Years ago, at our monthly regional meeting, I made up a gag thing for the attendees, who were almost all nurse managers. It had been a stressful quarter, so I found just the right color blue jelly beans, put them in a jar, and labeled it "Valium PRN"
It got a laugh from everyone, and the jelly beans were pretty much gone by the end of the day.
But this was a room full of adults. I never would have presented candy to children as a medicine. Why? Because it's not.
Regardless of what "happy pills" connotes to anyone here, the word "pills" is right there. Pills aren't candy.
I mean, weren't we in the first place all taught that growing up?
Pills aren't candy.
Another problem I have is that I feel there are so many better ideas out there. Why this one?
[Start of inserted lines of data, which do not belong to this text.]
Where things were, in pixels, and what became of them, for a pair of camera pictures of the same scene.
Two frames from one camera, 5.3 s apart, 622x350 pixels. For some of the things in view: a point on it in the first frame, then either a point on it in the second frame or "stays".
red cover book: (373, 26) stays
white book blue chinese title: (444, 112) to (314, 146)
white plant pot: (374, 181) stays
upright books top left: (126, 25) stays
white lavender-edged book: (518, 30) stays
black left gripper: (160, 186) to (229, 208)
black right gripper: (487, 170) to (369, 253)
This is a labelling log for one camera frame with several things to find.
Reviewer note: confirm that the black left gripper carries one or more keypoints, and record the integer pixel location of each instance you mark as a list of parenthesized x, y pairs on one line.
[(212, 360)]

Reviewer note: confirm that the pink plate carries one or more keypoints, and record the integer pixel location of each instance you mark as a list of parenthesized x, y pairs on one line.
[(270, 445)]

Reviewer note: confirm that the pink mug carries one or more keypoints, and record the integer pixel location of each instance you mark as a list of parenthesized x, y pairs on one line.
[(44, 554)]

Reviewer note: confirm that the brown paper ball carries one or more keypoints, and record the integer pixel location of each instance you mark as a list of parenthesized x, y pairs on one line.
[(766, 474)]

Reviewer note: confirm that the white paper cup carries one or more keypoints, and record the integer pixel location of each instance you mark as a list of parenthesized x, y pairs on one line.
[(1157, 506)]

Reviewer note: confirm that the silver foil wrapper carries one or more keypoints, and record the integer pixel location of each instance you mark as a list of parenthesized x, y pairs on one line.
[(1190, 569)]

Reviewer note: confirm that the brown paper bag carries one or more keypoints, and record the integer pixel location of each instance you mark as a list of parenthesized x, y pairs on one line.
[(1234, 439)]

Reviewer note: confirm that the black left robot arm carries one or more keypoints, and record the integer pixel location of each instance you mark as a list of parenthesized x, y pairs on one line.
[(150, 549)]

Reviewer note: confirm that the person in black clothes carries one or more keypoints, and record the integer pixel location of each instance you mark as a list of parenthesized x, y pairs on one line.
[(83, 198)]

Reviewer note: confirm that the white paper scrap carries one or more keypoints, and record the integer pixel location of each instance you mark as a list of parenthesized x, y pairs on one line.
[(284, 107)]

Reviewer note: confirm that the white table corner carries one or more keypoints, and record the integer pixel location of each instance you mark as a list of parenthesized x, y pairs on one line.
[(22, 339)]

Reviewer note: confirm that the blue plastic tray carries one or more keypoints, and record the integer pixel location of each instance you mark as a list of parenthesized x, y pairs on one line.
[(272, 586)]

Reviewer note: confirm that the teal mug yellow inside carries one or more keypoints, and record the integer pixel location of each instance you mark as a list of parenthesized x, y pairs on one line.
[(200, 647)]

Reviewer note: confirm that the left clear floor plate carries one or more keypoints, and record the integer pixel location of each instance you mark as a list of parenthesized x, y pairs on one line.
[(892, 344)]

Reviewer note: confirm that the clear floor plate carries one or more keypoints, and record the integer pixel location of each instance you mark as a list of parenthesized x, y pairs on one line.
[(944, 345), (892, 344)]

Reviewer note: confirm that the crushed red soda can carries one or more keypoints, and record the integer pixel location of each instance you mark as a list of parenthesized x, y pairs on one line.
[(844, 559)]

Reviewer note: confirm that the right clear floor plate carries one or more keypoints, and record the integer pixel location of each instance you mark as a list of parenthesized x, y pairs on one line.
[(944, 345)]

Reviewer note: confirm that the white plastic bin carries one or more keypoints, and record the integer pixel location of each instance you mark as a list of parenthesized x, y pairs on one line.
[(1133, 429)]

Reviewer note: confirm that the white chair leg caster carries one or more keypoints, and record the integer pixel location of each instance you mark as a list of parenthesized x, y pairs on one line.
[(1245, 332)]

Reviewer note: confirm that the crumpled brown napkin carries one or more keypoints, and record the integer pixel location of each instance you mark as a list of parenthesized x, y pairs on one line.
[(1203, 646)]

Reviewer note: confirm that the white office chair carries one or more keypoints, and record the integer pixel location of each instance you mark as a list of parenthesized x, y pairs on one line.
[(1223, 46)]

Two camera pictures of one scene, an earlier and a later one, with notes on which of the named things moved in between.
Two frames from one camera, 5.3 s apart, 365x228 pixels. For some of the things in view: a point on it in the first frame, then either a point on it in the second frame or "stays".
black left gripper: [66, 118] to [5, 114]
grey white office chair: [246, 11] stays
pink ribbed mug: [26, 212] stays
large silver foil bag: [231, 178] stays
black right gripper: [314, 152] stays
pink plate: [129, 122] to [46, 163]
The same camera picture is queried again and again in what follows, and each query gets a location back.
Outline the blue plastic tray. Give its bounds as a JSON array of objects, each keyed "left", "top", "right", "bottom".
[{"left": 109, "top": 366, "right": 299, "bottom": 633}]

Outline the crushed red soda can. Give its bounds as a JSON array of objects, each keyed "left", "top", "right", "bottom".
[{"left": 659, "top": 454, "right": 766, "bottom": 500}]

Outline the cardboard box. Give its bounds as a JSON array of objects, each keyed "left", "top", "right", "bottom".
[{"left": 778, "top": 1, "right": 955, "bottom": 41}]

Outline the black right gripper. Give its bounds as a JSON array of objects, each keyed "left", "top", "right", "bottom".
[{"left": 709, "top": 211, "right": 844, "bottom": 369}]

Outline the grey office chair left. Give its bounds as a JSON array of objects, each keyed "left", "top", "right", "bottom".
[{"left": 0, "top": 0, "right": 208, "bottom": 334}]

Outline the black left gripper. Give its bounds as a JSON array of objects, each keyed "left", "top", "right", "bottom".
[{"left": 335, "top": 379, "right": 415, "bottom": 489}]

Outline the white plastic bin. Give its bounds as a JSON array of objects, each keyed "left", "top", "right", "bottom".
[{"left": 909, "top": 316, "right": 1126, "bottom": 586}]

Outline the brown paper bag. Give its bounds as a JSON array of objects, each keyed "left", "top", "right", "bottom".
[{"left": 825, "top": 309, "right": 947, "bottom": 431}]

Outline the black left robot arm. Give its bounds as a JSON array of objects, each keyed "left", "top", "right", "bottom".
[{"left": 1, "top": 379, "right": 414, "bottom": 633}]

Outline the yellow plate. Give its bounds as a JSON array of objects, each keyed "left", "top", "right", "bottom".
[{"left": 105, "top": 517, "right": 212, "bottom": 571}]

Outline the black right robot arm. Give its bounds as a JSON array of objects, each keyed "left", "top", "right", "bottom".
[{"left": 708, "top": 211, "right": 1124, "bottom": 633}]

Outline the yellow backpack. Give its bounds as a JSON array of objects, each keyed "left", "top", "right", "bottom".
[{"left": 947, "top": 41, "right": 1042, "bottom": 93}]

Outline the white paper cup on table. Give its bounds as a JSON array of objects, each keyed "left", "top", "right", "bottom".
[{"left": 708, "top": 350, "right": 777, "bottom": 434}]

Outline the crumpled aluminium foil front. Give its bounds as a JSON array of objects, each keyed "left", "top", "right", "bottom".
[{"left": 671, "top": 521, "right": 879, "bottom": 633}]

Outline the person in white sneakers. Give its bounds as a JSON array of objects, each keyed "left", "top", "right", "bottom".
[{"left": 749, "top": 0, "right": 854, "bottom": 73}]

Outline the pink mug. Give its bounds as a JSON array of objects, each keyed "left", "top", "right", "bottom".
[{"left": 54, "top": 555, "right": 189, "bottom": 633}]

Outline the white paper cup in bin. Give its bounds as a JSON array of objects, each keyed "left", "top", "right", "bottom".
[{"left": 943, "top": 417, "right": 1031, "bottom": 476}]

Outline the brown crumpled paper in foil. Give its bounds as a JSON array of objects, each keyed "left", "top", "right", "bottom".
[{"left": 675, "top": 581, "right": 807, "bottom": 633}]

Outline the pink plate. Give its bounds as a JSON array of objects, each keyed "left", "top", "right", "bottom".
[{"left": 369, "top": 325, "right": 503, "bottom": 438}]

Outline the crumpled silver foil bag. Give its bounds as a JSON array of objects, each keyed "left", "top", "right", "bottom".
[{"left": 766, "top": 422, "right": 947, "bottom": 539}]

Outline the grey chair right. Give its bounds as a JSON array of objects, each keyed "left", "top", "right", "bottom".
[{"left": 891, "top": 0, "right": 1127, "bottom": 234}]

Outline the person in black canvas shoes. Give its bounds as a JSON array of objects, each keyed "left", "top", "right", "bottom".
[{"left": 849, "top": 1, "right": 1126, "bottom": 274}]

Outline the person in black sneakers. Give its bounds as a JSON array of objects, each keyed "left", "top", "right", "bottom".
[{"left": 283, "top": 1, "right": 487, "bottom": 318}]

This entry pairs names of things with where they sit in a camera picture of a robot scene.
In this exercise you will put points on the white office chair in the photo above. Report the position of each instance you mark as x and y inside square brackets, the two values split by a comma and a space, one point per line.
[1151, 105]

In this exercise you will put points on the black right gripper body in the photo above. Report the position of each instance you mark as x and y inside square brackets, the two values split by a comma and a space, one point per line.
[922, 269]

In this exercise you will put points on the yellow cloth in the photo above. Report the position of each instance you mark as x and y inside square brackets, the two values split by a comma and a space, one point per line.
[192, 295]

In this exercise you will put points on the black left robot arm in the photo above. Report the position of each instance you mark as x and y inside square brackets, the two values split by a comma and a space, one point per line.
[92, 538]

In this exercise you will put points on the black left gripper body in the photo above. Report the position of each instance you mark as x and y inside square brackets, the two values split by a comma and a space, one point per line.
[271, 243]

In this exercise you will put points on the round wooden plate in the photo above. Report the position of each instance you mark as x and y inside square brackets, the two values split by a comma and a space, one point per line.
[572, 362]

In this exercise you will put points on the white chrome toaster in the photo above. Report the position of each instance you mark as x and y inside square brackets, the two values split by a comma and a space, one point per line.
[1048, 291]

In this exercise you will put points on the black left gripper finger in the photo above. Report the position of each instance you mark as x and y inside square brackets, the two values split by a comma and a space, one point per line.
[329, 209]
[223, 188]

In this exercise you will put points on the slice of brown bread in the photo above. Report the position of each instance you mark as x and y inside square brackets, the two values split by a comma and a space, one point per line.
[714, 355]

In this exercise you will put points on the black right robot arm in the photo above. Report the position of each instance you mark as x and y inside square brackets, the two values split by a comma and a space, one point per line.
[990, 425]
There's a store here in a trendy area called "Big Top Candy" It's been there for years, and is a great place to go, even if you don't eat candy.
Rather than being lazy and just putting various colors of candies in jars and calling them "pills", they bring back candies from yesteryear, that even young people get all excited about.
And yes, they do have candy cigarettes, which in the setting makes it seem quaint, in that it's so obvious in it's silliness.
A former co-worker was once reminiscing about how her beloved grandfather would give her sen sen gum and violet candies.
I went to Big Top after work, found them both, and gave them to her the next day. She got all teary holding the package of violets up to her nose, because she said "I can smell my grandfather"
I just don't imagine evoking that response giving someone happy pills.